Travail dominical dans les chantiers : que dit la loi ?

Pour les entreprises du bâtiment, il peut être tentant de travailler le dimanche. Mais que dit la loi ? Qui a le droit au travail dominical ? Quels sont les corps de métier les plus susceptibles de devoir intervenir le week-end ? Quid des contraintes pour le voisinage ? Quelles conséquences sur le salaire ? Tour d’horizon.

Dépannage urgent, gain de temps sur un chantier, gain de temps dans les déplacements, contact direct avec le client… Les entreprises du bâtiment voient de nombreux avantages au travail dominical. Si se rendre sur un chantier le dimanche peut déplaire aux salariés, cette option peut au contraire s’avérer stratégique pour les artisans indépendants.

Les corps de métier dont les missions qui présentent un caractère d’urgence sont les plus exposés au travail dominical. Il s’agit notamment des serruriers, des plombiers, des chauffagistes, des électriciens ou encore des couvreurs. Ces professionnels doivent en effet intervenir au plus vite puisque les clients se retrouvent en grande difficulté.

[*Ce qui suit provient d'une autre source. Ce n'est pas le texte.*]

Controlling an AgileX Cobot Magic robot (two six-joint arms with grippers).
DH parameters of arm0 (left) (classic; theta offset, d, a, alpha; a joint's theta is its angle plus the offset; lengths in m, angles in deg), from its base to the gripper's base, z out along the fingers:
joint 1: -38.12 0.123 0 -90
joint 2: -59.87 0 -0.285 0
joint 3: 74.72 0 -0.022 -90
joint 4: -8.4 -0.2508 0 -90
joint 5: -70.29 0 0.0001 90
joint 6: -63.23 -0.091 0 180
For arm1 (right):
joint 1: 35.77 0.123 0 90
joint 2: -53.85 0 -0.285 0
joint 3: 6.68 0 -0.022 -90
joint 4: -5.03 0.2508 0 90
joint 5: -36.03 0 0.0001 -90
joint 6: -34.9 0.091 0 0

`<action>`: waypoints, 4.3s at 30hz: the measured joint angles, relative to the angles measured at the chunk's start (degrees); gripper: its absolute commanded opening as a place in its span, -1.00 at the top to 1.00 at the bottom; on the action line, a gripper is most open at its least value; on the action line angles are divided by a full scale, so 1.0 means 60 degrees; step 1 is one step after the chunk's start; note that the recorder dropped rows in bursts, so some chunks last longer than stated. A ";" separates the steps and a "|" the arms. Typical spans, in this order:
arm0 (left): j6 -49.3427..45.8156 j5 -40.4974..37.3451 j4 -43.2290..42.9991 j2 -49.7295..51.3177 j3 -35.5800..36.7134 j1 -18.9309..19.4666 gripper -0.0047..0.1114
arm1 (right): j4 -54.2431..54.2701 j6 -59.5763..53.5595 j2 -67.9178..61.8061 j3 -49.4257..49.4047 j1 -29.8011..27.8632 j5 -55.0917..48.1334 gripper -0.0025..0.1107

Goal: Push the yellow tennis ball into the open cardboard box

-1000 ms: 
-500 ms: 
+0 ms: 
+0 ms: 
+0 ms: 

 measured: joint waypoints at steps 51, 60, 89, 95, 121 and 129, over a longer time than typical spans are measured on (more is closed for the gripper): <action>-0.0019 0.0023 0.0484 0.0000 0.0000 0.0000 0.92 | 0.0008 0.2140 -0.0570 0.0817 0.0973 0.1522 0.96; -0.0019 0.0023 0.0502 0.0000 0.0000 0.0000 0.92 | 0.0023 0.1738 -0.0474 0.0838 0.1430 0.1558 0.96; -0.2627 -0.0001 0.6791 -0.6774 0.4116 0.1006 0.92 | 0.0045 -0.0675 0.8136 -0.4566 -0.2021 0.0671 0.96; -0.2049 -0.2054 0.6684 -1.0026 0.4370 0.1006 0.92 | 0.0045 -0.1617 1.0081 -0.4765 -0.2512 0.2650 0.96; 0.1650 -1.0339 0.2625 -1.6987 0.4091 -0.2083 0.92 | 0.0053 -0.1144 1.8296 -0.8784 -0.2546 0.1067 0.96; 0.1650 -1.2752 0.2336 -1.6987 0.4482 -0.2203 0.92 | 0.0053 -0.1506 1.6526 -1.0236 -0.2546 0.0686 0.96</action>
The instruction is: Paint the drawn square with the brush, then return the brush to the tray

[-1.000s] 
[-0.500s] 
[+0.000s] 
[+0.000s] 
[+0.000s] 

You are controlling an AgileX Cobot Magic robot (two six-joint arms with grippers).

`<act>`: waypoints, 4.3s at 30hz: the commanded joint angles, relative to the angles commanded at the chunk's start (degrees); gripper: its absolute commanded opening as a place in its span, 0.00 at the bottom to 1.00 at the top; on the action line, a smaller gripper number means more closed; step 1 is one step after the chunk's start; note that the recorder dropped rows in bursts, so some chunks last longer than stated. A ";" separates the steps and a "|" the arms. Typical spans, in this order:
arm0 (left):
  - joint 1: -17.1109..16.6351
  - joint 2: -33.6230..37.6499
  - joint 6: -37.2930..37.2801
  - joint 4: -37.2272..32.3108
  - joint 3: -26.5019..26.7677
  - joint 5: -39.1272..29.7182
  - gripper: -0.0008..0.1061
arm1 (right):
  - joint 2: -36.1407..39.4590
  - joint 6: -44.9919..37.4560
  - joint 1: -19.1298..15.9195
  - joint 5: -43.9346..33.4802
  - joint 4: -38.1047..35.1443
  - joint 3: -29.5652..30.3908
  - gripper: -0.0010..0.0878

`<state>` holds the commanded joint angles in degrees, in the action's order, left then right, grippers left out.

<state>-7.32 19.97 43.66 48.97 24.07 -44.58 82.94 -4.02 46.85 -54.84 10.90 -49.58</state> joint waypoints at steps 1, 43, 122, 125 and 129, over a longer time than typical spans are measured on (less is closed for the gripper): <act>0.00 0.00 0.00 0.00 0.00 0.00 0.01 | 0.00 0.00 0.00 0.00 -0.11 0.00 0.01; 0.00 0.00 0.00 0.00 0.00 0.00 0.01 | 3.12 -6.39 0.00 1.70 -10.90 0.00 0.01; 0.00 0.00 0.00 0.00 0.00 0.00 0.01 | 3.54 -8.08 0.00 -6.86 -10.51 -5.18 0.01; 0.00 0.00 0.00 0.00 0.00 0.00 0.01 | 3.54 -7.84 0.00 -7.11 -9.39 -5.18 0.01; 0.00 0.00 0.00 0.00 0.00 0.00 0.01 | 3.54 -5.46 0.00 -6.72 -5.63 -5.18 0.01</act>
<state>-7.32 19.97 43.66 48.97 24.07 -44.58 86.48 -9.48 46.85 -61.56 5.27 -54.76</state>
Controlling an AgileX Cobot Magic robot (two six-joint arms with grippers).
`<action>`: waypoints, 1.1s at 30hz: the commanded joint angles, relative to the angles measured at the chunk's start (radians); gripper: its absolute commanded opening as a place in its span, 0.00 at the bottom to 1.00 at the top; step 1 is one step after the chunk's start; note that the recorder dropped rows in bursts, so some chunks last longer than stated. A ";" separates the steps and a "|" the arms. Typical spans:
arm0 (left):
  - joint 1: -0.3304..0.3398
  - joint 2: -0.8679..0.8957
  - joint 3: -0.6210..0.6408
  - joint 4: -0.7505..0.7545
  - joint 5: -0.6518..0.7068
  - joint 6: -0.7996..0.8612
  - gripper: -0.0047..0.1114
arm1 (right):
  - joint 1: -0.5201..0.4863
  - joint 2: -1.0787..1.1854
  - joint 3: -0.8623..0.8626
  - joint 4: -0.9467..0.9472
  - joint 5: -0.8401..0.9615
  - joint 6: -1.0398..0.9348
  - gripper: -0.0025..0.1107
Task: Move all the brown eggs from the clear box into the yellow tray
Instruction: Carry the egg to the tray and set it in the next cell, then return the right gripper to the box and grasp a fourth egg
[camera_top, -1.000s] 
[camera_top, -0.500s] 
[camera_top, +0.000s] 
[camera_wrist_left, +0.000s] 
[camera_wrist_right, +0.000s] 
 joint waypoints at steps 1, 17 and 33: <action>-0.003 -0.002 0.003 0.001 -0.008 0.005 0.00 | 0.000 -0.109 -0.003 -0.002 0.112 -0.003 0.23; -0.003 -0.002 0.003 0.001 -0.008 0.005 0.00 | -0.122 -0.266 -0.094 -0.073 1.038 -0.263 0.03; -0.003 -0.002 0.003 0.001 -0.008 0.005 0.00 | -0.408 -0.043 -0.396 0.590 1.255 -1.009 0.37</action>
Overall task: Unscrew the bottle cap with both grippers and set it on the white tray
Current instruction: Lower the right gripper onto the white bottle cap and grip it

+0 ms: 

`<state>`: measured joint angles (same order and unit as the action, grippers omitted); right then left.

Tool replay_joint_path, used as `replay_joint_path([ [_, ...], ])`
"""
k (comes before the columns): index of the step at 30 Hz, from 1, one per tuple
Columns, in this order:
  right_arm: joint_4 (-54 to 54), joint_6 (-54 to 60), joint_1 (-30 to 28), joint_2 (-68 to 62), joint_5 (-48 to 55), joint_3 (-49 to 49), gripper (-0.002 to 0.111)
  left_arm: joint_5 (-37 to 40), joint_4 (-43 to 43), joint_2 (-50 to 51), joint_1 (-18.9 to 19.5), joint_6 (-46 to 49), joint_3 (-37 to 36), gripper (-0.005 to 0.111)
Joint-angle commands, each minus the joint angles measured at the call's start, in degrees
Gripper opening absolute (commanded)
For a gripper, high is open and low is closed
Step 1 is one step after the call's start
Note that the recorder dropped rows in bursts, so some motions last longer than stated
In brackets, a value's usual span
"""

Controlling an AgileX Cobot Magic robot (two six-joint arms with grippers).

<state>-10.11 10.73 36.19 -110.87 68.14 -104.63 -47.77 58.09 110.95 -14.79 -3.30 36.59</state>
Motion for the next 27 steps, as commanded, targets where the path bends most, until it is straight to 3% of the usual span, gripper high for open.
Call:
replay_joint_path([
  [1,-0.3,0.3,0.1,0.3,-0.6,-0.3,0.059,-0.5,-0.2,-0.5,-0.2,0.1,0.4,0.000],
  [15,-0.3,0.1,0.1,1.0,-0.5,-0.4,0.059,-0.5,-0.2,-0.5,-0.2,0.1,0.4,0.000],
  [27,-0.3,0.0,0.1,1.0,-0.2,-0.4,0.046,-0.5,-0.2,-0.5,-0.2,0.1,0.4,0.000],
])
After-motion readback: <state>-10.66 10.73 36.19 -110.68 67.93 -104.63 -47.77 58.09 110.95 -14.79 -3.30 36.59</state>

Mais alors que dit la loi pour les chantiers BTP ? Par principe, un salarié ne peut travailler plus de 6 jours par semaine. De plus, le professionnel doit bénéficier d’un repos hebdomadaire d’une durée minimale de 24h consécutives, le dimanche étant le jour de repos privilégié.

Il convient maintenant de lister les différences entre les ouvriers du BTP et les artisans du bâtiment à leur compte.

Selon les conventions collectives du BTP, un ouvrier ne doit pas travailler plus de 5 jours consécutifs. Le repos hebdomadaire est donné en priorité le week-end. Il existe néanmoins des exceptions, comme des circonstances exceptionnelles (travaux urgents, travaux de maintenance), qui peuvent justifier des dérogations.

De plus, les entreprises du bâtiment ont la possibilité de travailler 12 dimanches par an à condition d’exercer dans un secteur d’activité précis (ascenseurs, monte-charges, maintenance, salons, foires, matériel aéraulique, matériel frigorifique ou encore matériel thermique). Elles doivent également travailler dans une zone géographique particulière.

Chaque chef d’entreprise est dans l’obligation d’informer l’inspection du travail avant d’embaucher des ouvriers le dimanche. En dehors des situations dans lesquelles le travail dominical est autorisé par la loi ou par la convention collective, les ouvriers ne peuvent être contraints de travailler le dimanche. De fait, aucune sanction ne peut être appliquée en cas de refus. Rappelons que le travail dominical s’exerce uniquement sur la base du volontariat. Enfin, un repos compensateur d’une durée équivalente devra être accordé.

La règle entourant le travail dominical est bien plus simple concernant les artisans indépendants. En effet, ils ont tout bonnement la possibilité de se rendre sur leurs chantiers le dimanche. Les artisans du bâtiment à leur compte n’ont toutefois pas le droit d’imposer ce travail dominical à leurs salariés.

Qui dit chantiers, dit bruits. Si travailler le dimanche est avantageux pour l’artisan et le client, il ne faut toutefois pas oublier les conséquences possibles pour le voisinage. La préfecture interdit les nuisances sonores entre 10h et 12h le dimanche. Il vaut mieux effectuer les travaux de peinture le dimanche et repousser ceux bruyants au lundi entre 9h et 12h, et entre 13h30 et 19h30, ou de les avancer au samedi entre 9h et 12h, puis entre 15h et 19h.

Place enfin aux hausses de rémunération en cas de travail le dimanche. Concernant les salariés du BTP, ce sont les collectivités propres à chaque activité qui décident. Les ouvriers peuvent bénéficier de majorations de salaire allant jusqu’à 100%. De leur côté, les artisans indépendants sont libres de fixer eux-mêmes leurs tarifs. On observe de manière générale une hausse des tarifs de 30 à 50% pour une intervention le week-end.